The current ranking pipeline has two stages: candidate retrieval and the ranking model pass. A bunch of articles are smartly generated via
the generation pipeline, and then all of these articles are filtered and then ranked. The final output is a set of articles in the order that
they will be presented to the user in the near future.
I added custom candidate generator pipelines to include news articles that include similar news events to those that users gave a "see more" reaction to. In addition, added new filters to remove news articles from the candidate pool if they shared news events that were similar to those that users gave a "see less" reaction to. This allowed for see more/see less to be more accurately represented in the articles that are outputted from our pipeline.
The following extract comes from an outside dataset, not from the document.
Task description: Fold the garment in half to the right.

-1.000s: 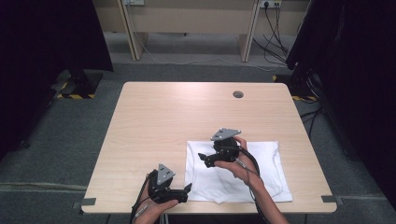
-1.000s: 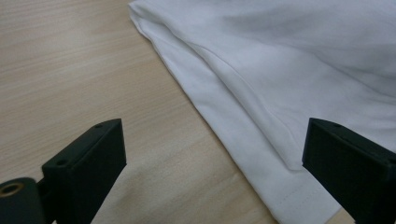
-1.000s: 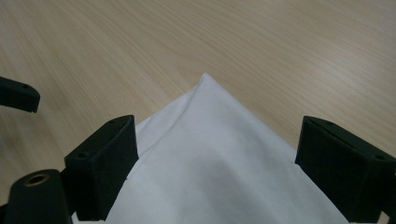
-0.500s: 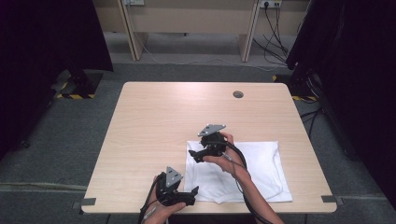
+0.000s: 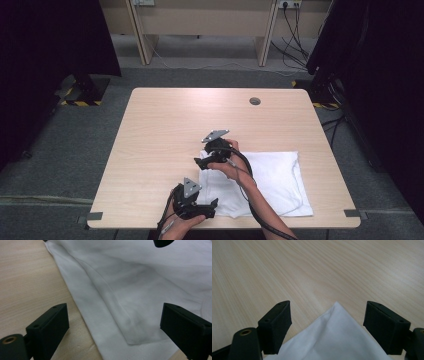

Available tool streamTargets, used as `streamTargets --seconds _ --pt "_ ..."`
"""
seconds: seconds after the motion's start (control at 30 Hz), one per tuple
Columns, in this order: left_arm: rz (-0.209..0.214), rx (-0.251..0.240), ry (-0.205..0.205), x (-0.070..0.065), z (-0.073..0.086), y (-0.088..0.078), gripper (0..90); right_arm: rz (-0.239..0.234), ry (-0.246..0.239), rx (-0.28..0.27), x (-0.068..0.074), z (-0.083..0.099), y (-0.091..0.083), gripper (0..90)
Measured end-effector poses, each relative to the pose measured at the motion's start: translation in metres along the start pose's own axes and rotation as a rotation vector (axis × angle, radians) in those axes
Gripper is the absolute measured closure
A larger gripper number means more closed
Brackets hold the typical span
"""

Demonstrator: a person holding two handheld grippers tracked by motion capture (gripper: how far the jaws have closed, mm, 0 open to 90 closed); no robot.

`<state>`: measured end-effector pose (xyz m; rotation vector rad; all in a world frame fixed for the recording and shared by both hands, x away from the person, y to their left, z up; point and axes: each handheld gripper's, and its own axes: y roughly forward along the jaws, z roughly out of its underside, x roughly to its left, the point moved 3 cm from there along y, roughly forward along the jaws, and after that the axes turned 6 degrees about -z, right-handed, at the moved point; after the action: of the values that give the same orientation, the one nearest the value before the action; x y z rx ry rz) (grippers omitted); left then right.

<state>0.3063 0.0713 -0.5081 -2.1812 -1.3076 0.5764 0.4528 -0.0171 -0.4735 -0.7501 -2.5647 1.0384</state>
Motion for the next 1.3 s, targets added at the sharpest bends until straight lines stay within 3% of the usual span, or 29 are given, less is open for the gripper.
streamTargets --seconds 0.2,0.37,0.53,0.63,0.67,0.7,0.73,0.77,0.8,0.83,0.87,1.13,1.17,1.2,1.23,1.3 --pt "-0.02 0.016 0.029 -0.005 0.001 0.002 15.4 -0.005 0.001 0.038 -0.002 -0.001 0.014 27.2" --pt "-0.017 -0.002 0.066 -0.01 0.001 0.002 30.9 -0.012 -0.006 0.061 -0.004 -0.002 0.023 34.3" --pt "-0.014 -0.017 0.07 -0.01 0.001 0.002 44.3 -0.02 -0.002 0.103 -0.007 0.0 0.028 50.5" --pt "-0.004 -0.032 0.07 -0.008 0.002 0.002 51.9 -0.016 0.001 0.099 -0.012 0.0 0.026 61.8" --pt "-0.004 -0.032 0.07 -0.008 0.002 0.002 61.1 -0.016 0.001 0.099 -0.012 0.0 0.026 61.8" --pt "-0.004 -0.032 0.07 -0.008 0.002 0.002 61.1 -0.01 -0.01 0.091 -0.015 0.001 0.024 61.8" --pt "-0.004 -0.032 0.07 -0.008 0.002 0.002 61.1 -0.01 -0.01 0.091 -0.015 0.001 0.024 71.1" --pt "0.002 -0.038 0.068 -0.009 0.002 0.003 61.1 -0.01 -0.01 0.091 -0.015 0.001 0.024 71.1" --pt "0.002 -0.038 0.068 -0.009 0.002 0.003 66.6 -0.01 -0.01 0.091 -0.015 0.001 0.024 71.1" --pt "0.003 -0.05 0.077 -0.01 0.002 0.003 66.6 -0.002 -0.013 0.088 -0.015 0.002 0.024 75.4" --pt "0.003 -0.05 0.077 -0.01 0.002 0.003 72.3 -0.002 -0.013 0.088 -0.015 0.002 0.024 75.4" --pt "0.001 -0.081 0.073 -0.009 0.002 0.003 77.6 0.015 -0.011 0.057 -0.015 0.0 0.02 82.1" --pt "-0.007 -0.12 0.07 -0.006 -0.002 -0.005 77.6 0.022 -0.017 0.049 -0.015 -0.001 0.018 83.3" --pt "-0.007 -0.12 0.07 -0.006 -0.002 -0.005 80.0 0.022 -0.017 0.049 -0.015 -0.001 0.018 83.3" --pt "-0.007 -0.12 0.07 -0.006 -0.002 -0.005 80.0 0.021 0.0 -0.001 -0.014 -0.007 0.009 83.3" --pt "-0.007 -0.12 0.07 -0.006 -0.002 -0.005 80.0 0.021 0.0 -0.001 -0.014 -0.007 0.009 83.4"
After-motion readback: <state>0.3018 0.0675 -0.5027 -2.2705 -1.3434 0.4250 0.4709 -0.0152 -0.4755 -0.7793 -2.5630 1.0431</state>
The second part of my project involved the actual ranking pass. Currently, there are very few users of these feedback features. Within the user base, there is a good proportion of people that are very heavy users of the feedback features. This means our training dataset is very biased towards heavy users. I performed an extensive analysis to group users into light, medium, and heavy buckets based on their article hide usage. I then trained a new model with a custom demotion for training samples based on the article hide usage of that sample's user. This allowed the model to be more accurate for light and medium user groups. I noticed a 3% increase in model AUC, and improvement in precision and recall for light and medium user groups after online experimentation.
I enjoyed my internship a lot in Summer 2022! This was the first in-person experience I'd ever had, and I really made the most of it living in New York City. I would love to come back to this city again soon!